Businesses often like to hire workers as independent contractors, to save paying CPP contributions or EI premiums.  The savings aren’t always greater than the costs, though.  For example, independent contractors earning more than $30,000 each year must collect GST/HST and some businesses, such as insurers or banks, may not be able to recover the HST paid.  Because CPP and EI amounts are capped, unrecoverable GST/HST costs can exceed the savings from not paying CPP or EI.  For the worker, independent contractor status can add administrative expenses, such as extra tax reporting (e.g., for GST/HST) and CPP costs.  But because the EI Act now allows self-employed persons to elect to have employment insurance, “independent contractor” status may not have the same disadvantages for workers that it once had.  (See Part VII.1 of the Employment Insurance Act: Benefits for Self-Employed Persons.)  

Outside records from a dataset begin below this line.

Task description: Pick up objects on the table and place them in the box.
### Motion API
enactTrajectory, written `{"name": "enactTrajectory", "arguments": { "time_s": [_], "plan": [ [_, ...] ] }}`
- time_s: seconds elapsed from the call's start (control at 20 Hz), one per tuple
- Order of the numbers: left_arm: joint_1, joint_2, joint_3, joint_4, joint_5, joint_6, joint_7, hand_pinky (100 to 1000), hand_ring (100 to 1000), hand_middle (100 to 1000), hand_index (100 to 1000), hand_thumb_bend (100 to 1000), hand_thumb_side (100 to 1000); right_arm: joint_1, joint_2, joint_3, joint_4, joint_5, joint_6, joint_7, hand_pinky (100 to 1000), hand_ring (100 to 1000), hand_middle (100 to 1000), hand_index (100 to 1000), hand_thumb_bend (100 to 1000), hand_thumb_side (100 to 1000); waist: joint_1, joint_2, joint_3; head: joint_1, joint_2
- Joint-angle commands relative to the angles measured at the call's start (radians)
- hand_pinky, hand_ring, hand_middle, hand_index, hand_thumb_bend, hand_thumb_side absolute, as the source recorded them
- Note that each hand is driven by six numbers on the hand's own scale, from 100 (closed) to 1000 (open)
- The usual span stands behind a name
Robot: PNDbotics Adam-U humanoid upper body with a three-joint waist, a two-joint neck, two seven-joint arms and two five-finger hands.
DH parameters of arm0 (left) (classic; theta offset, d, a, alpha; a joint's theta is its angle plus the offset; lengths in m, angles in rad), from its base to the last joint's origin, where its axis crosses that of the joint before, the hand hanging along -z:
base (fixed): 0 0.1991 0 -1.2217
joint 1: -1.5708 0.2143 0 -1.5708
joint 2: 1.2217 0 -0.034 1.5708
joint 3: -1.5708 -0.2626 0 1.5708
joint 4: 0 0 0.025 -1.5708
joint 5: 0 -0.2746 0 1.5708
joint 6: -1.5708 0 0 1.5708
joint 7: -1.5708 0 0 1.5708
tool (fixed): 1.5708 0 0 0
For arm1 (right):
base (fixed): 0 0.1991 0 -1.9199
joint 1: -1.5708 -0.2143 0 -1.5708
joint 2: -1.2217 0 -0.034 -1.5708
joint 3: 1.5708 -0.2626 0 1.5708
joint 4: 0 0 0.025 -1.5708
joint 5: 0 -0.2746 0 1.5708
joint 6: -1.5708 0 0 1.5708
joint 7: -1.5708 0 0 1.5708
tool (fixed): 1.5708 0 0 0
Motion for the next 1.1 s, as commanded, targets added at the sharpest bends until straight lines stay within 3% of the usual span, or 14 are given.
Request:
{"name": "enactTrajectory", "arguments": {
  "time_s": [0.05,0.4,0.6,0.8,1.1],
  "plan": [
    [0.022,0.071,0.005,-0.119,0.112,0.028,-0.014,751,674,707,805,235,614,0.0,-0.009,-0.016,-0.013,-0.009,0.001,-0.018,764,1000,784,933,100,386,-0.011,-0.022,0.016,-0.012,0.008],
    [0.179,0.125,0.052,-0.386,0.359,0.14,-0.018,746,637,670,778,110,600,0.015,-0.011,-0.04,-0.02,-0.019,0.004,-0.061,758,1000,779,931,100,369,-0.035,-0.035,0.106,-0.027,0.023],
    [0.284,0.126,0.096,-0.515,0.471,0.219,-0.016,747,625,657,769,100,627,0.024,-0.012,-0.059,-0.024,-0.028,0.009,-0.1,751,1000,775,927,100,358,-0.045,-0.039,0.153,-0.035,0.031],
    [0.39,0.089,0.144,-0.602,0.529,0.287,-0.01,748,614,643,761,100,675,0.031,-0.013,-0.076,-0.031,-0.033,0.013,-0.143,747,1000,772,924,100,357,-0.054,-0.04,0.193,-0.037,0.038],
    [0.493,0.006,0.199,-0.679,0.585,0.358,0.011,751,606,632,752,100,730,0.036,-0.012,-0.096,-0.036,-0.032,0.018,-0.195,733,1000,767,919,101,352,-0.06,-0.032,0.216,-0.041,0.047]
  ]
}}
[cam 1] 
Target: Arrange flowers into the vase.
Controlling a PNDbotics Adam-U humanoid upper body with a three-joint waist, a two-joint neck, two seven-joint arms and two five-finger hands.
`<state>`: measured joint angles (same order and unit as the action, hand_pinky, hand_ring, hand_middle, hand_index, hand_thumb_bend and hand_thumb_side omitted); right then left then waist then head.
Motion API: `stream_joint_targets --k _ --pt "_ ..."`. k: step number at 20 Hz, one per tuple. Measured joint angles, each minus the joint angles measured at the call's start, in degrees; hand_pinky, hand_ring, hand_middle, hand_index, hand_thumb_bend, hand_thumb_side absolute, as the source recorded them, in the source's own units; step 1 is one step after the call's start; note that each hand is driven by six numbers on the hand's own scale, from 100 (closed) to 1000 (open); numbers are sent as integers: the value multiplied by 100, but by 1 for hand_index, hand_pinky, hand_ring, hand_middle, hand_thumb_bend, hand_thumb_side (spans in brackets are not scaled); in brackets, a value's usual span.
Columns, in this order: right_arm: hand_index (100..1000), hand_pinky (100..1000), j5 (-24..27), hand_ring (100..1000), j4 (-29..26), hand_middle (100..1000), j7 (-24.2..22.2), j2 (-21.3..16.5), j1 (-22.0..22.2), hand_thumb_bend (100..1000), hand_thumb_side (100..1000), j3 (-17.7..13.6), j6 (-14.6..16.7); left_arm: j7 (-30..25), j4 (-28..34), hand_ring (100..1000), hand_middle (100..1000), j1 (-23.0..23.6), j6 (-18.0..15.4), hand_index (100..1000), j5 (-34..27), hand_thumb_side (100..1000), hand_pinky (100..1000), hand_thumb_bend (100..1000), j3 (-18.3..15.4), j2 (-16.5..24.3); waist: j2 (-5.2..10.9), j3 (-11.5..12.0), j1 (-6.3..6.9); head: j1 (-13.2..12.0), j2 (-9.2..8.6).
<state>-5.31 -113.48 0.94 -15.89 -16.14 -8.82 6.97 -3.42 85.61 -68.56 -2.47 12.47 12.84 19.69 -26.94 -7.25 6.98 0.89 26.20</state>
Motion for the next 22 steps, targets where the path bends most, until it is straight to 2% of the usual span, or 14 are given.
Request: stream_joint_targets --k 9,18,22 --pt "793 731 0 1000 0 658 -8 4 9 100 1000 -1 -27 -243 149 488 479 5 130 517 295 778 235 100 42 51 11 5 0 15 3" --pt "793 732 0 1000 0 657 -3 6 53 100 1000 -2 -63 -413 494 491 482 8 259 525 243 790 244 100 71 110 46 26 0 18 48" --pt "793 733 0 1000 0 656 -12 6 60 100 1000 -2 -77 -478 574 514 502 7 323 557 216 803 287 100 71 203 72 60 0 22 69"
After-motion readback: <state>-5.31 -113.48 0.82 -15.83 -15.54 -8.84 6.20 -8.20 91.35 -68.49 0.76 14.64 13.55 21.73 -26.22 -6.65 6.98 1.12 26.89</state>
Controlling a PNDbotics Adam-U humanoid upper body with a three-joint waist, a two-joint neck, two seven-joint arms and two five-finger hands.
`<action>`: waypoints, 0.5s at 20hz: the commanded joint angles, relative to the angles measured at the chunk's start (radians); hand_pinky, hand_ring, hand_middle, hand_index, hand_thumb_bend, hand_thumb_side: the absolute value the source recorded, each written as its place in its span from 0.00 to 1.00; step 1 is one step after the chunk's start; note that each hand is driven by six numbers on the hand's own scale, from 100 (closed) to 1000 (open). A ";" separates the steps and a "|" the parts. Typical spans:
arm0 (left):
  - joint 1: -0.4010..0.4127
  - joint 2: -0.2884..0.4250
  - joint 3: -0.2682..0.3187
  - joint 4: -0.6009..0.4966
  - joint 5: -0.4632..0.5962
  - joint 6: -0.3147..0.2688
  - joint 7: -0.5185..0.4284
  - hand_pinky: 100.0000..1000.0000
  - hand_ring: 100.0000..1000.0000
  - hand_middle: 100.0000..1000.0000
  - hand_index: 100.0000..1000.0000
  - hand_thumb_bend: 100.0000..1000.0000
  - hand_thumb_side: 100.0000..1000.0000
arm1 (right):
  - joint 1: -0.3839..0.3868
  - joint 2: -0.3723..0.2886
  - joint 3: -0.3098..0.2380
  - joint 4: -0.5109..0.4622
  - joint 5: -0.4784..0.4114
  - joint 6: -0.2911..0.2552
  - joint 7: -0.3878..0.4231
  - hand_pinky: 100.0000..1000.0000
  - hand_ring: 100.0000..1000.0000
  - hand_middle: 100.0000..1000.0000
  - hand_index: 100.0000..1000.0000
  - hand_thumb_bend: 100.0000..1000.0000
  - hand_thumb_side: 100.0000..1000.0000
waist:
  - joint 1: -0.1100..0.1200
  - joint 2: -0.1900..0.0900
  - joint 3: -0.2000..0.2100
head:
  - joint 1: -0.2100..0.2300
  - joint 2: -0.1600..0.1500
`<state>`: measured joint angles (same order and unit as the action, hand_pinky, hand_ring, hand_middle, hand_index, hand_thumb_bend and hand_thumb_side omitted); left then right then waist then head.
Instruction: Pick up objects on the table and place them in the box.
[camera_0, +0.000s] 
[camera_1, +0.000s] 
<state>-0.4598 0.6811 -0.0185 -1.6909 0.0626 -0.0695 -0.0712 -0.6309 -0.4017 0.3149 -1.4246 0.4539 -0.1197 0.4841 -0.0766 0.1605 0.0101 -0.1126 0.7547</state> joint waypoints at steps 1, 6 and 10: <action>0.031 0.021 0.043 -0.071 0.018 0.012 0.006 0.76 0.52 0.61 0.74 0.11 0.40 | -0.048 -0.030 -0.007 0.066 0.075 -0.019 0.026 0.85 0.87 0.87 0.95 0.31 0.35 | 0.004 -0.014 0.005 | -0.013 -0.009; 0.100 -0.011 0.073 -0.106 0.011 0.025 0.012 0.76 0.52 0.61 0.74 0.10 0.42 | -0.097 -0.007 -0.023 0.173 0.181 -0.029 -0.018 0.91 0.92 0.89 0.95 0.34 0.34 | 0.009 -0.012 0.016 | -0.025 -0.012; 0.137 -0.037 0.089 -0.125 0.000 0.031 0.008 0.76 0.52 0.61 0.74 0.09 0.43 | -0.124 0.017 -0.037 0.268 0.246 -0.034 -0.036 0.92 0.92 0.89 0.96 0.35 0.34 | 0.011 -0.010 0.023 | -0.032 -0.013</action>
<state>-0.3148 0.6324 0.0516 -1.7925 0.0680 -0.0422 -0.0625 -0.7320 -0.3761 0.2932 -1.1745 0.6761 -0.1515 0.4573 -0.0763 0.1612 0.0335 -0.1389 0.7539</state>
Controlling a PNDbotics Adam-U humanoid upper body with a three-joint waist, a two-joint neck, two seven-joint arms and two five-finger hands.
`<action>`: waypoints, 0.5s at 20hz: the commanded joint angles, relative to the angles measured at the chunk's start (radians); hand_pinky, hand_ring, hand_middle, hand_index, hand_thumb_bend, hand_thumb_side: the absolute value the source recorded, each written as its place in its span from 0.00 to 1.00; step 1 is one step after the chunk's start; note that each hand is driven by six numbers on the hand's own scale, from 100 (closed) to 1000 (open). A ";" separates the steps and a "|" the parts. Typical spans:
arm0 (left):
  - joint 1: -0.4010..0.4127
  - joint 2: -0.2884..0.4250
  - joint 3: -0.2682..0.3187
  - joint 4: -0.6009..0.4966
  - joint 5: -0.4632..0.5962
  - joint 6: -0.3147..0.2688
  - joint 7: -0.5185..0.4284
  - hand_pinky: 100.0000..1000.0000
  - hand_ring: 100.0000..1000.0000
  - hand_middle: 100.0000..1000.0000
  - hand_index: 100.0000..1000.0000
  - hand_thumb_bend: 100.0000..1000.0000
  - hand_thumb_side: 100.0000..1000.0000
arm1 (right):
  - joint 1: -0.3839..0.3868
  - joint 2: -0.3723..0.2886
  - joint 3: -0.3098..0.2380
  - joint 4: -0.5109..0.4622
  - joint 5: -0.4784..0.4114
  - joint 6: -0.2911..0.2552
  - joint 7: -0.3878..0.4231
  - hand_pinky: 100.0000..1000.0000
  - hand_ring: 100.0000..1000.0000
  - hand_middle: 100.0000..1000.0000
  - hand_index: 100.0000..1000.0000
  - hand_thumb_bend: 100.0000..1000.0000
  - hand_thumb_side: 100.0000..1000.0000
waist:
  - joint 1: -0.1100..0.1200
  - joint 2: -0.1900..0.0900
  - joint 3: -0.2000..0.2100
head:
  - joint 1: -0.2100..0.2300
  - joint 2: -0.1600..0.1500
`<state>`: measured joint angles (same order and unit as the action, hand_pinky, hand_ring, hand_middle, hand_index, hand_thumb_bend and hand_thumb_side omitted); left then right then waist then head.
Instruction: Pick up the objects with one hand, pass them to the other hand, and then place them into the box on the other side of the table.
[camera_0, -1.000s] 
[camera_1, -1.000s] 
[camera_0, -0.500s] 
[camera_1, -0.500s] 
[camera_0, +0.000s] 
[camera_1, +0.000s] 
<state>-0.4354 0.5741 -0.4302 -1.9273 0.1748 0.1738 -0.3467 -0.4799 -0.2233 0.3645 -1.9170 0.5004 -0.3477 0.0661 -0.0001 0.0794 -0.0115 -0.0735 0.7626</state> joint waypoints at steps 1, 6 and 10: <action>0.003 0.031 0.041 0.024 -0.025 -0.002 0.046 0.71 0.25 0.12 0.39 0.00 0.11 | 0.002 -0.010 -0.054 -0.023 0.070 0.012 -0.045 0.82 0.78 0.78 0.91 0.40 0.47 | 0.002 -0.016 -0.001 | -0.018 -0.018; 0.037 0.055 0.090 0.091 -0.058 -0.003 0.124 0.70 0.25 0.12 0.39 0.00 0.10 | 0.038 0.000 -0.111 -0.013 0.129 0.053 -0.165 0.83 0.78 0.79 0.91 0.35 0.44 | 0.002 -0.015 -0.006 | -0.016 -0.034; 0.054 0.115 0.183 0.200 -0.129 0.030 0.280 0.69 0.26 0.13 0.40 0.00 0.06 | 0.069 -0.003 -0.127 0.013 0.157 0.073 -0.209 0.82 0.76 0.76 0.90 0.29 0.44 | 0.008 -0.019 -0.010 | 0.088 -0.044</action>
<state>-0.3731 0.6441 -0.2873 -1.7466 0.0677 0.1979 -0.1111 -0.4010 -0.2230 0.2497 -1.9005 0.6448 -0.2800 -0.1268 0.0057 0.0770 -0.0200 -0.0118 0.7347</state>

Though the tax courts repeat the same criteria (such as degree of control and ownership of tools) for deciding whether a worker is an employee or independent contractor, the decisions seem random.  It is impossible to predict how a court might classify a worker, even where the parties agree on how they want to treat their relationship.  

In this case, the CRA had agreed with UBC that the worker was not paid as an employee.   Justice Graham reviewed tax cases in which the Tax Court came to conflicting decisions on the employment status of university students and postdoctoral fellows.  He decided that the normal four-factor tests that courts apply is not helpful for University stipends:

“‘The question at issue is not whether the agreement between the parties is a contract of employment or a contract for services (employee versus independent contractor status), but whether it is a contract of employment or an agreement of financial assistance regarding continuing studies (employee versus student or postgraduate student status).’”  (Para. 33.)  

Even so, Graham J. said that, had he applied the normal tests, he would have found Mr. Rizak was an employee, not an independent contractor.  

It weakened the University’s position that it had agreed that Mr. Rizak was an “employee” during periods before and after his time as a graduate student.  (Para. 38.)  

In a very interesting twist at the end of the decision, Justice Graham spoke about the negative income tax effects of Mr. Rizak’s success.  Though he won his claim for EI benefits, he lost on the income tax issue, for himself and for other students.  (Part of his income was for the 2010 tax year, which CRA could still reassess.)  As the judge noted: “Generally speaking, scholarship and fellowship payments received by graduate students are not taxable under the Income Tax Act“.  (See ITA s. 56(3) and paras. 43-44 of the decision.)  Employment income, though, is taxable.  Mr. Rizak won because Justice Graham agreed that the amount was not a fellowship stipend and that he was paid, rather, as an employee.  So, he should have paid income tax on what he called his “salary” — but he had not reported it as employment income in his tax return.